Facile, robust, and accurate analyses of honey adulterants are required in the honey industry to assess its purity for commercialization purposes. A stacked regression ensemble approach using Fourier transform infrared spectroscopic method was developed for the quantitative determination of corn, cane, beet, and rice syrup adulterants in honey. A training set (n=81) was used to predict the percent adulterant composition of the aforementioned constituents in an independent test set (n=32). A comprehensive comparison of the performance of various machine learning techniques including support vector regression using linear function, least absolute shrinkage and selection operator, ride regression, elastic net, partial least squares, random forests, recursive partitioning and regression trees, gradient boosting, and gaussian process regression was assessed. The predictive performance of the aforementioned machine learning approaches was then compared with stacked regression, an ensemble learning technique which collates the performance of the various abovementioned techniques. Results show that stacked regression did not primarily outperform other techniques across all four syrup adulterant constituents in the testing set data. Further, elastic net generalized linear model generated the optimum results (Rootmeansquareerrorofprediction(RMSEP)=0.0107,R=0.809) across all four honey adulterant constituents. Elastic net coupled with Fourier transform infrared spectroscopy may offer a novel, direct, and accurate method of simultaneously quantifying corn, cane, beet, and rice syrup adulterants in honey.

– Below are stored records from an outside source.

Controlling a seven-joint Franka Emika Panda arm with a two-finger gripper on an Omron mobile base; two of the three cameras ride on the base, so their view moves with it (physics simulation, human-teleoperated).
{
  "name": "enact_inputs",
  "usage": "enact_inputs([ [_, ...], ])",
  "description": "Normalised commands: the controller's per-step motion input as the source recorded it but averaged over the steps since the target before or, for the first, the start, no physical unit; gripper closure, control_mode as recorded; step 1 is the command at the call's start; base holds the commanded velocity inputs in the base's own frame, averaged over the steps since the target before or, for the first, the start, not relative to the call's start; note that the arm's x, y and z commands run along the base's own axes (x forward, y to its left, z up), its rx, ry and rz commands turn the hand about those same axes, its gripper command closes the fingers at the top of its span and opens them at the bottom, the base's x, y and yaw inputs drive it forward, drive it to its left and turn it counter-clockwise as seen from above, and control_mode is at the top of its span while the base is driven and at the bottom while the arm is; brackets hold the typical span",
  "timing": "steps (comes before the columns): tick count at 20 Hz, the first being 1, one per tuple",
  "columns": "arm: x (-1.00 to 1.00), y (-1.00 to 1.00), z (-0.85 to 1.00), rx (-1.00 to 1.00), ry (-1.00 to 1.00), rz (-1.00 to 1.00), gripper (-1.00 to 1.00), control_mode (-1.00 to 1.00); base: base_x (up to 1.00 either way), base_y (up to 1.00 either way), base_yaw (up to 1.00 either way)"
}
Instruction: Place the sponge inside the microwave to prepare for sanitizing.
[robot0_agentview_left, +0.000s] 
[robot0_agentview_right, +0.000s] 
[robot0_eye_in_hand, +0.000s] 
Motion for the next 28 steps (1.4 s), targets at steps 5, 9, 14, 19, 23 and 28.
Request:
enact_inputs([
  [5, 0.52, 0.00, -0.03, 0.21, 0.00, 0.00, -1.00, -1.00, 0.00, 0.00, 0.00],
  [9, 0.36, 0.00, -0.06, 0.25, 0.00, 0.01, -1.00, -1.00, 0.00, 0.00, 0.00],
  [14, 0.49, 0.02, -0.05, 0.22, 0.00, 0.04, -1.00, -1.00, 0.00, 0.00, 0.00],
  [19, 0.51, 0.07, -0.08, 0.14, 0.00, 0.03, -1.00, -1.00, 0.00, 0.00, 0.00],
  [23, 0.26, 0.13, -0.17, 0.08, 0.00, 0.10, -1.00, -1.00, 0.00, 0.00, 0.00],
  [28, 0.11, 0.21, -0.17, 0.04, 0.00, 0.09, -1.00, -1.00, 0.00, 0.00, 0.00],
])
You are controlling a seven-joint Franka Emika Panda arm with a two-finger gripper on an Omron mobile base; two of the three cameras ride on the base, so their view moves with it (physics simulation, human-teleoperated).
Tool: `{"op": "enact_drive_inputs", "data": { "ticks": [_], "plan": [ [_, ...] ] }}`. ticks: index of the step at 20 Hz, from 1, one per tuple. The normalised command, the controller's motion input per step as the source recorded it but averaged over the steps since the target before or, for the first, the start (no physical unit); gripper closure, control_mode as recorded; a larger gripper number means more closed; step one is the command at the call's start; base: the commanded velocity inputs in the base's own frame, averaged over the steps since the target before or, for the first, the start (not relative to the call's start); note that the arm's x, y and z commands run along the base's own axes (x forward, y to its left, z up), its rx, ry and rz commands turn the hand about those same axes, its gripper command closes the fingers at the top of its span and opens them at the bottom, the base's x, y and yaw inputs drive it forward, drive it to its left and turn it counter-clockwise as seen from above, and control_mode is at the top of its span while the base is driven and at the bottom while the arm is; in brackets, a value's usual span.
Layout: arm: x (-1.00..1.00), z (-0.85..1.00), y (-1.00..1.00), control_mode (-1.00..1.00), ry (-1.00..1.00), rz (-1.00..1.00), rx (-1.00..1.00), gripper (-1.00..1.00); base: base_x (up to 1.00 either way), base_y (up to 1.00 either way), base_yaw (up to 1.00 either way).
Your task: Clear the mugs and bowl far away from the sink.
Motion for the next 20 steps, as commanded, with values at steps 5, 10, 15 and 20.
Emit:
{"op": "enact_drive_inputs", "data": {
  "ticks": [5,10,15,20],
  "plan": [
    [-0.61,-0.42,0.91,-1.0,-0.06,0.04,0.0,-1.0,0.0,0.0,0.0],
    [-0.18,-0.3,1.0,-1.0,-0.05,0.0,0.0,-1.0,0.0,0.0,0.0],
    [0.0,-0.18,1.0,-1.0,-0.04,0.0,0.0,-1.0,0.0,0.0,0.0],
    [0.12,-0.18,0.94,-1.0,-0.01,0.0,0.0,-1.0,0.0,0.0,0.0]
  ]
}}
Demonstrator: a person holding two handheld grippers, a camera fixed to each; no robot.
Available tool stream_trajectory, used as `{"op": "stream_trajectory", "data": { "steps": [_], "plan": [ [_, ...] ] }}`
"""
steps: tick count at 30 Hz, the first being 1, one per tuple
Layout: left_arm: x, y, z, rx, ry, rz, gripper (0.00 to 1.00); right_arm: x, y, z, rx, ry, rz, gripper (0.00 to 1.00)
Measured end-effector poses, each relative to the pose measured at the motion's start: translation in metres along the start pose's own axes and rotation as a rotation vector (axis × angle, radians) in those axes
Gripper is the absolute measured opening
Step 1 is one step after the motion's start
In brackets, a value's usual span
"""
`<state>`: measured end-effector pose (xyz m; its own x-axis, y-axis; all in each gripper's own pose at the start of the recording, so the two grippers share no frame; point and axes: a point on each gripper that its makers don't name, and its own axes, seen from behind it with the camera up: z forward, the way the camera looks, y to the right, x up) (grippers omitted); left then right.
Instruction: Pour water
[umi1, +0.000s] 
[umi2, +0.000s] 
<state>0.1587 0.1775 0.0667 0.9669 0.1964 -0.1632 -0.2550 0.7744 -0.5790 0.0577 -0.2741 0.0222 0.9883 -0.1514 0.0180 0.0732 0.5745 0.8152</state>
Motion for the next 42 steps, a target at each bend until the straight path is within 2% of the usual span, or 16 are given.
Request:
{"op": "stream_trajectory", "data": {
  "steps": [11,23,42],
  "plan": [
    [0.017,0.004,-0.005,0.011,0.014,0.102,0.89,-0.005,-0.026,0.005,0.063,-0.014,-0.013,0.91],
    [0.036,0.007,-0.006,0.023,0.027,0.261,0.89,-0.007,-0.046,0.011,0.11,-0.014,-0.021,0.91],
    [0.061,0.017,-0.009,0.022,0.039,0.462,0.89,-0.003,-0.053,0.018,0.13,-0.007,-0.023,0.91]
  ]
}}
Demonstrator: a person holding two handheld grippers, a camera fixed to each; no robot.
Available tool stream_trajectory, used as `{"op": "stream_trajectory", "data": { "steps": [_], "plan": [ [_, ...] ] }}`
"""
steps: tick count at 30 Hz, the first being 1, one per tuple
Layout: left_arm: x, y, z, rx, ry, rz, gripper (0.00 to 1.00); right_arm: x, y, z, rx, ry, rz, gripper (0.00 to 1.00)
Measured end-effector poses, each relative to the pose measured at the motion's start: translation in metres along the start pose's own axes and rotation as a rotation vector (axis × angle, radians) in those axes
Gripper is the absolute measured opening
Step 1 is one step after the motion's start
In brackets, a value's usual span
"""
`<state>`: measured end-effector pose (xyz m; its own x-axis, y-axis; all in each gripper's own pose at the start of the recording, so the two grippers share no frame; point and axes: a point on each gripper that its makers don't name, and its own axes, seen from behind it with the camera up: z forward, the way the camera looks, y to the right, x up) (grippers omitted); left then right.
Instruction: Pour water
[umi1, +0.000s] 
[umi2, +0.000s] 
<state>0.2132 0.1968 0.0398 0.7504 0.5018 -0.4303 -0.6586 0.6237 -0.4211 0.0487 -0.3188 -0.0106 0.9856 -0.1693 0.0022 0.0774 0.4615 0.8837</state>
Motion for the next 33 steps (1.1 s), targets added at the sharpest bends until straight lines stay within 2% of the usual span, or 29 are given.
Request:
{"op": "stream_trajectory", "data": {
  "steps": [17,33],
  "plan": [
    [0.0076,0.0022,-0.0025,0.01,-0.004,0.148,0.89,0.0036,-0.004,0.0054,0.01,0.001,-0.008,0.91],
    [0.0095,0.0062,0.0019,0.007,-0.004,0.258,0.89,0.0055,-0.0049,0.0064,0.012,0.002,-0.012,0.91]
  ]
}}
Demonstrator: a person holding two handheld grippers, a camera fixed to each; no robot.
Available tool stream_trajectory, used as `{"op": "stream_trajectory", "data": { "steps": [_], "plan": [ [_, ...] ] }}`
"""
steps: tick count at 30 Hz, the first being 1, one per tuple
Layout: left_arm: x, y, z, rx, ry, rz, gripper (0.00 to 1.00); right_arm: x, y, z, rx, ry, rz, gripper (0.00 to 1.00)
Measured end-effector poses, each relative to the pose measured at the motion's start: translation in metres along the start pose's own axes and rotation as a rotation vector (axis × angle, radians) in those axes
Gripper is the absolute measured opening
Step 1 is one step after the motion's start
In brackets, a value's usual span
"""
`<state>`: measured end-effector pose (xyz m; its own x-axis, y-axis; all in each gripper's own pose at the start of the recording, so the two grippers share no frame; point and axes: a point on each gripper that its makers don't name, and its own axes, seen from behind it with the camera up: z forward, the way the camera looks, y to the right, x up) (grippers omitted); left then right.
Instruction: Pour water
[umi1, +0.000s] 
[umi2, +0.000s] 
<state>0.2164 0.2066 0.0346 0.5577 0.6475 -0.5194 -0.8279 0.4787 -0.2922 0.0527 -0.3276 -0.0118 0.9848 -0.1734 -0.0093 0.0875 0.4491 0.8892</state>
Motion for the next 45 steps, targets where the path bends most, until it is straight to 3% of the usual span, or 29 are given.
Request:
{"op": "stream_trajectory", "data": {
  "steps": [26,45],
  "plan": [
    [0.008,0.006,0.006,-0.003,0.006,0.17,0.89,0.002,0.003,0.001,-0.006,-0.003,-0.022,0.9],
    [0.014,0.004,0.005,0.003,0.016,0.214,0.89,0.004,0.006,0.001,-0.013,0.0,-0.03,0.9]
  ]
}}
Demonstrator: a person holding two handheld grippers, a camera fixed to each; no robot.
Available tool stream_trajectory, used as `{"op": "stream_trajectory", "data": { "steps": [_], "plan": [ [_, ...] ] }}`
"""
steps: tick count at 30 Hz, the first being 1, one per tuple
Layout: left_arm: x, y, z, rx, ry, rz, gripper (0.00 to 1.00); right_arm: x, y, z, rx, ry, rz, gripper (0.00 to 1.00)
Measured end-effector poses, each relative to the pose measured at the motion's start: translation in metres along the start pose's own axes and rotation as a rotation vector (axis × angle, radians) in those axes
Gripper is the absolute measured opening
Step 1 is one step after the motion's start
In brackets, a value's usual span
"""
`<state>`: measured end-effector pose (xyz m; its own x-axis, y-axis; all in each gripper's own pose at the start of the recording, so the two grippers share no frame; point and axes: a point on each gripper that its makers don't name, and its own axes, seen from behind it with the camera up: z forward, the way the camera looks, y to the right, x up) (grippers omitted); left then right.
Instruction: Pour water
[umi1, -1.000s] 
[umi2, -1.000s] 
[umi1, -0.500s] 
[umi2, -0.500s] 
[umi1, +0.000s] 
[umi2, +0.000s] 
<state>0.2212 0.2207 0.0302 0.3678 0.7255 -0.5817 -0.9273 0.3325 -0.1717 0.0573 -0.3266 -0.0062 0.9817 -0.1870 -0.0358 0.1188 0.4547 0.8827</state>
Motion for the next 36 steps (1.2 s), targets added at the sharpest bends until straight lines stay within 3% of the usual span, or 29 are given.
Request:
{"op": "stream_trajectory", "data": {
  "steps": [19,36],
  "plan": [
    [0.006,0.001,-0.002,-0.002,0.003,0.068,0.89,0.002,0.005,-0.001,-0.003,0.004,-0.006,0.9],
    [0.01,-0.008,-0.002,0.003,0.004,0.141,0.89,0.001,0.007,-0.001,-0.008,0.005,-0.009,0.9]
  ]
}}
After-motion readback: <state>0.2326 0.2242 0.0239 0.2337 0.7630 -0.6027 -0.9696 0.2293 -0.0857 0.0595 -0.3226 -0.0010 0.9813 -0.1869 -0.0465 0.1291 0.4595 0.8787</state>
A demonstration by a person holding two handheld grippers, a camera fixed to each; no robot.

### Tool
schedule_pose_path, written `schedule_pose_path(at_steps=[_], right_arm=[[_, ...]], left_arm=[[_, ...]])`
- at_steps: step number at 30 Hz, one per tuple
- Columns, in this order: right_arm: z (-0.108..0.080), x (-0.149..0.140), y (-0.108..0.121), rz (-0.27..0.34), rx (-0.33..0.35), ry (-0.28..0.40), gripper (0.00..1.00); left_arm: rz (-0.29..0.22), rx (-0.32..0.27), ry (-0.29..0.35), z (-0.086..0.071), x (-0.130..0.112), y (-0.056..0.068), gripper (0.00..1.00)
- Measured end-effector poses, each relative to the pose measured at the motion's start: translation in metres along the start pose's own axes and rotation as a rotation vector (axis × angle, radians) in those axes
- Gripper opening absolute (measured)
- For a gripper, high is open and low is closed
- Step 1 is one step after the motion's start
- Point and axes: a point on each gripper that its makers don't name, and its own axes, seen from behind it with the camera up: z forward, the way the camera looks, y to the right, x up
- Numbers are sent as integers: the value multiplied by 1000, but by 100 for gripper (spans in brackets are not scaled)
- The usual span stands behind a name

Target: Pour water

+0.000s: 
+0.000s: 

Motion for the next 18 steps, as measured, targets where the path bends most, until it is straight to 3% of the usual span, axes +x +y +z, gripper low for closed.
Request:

在蜂蜜行业中,需要一种简单、稳健且准确的方法来分析蜂蜜中的掺杂物,以评估其商业化的纯度。本研究采用傅里叶变换红外光谱法建立了堆叠回归集成方法,用于定量测定蜂蜜中玉米、甘蔗、甜菜和大米糖浆的掺杂物。使用训练集(n=81)预测上述成分在独立测试集(n=32)中的掺杂物组成百分比。综合比较了各种机器学习技术的性能,包括使用线性函数、最小绝对值收缩和选择算子、岭回归、弹性网络、偏最小二乘、随机森林、递归分区和回归树、梯度提升和高斯过程回归的支持向量回归。然后将上述机器学习方法的预测性能与堆叠回归进行比较,堆叠回归是一种集成学习技术,可整合各种上述技术的性能。结果表明,在测试集数据中,堆叠回归并没有在所有四个糖浆掺杂物成分上都优于其他技术。此外,弹性网络广义线性模型在所有四个蜂蜜掺杂物成分上都产生了最佳结果(预测均方根误差(RMSEP)=0.0107,R=0.809)。弹性网络与傅里叶变换红外光谱的结合可能为同时定量测定蜂蜜中的玉米、甘蔗、甜菜和大米糖浆掺杂物提供了一种新颖、直接和准确的方法。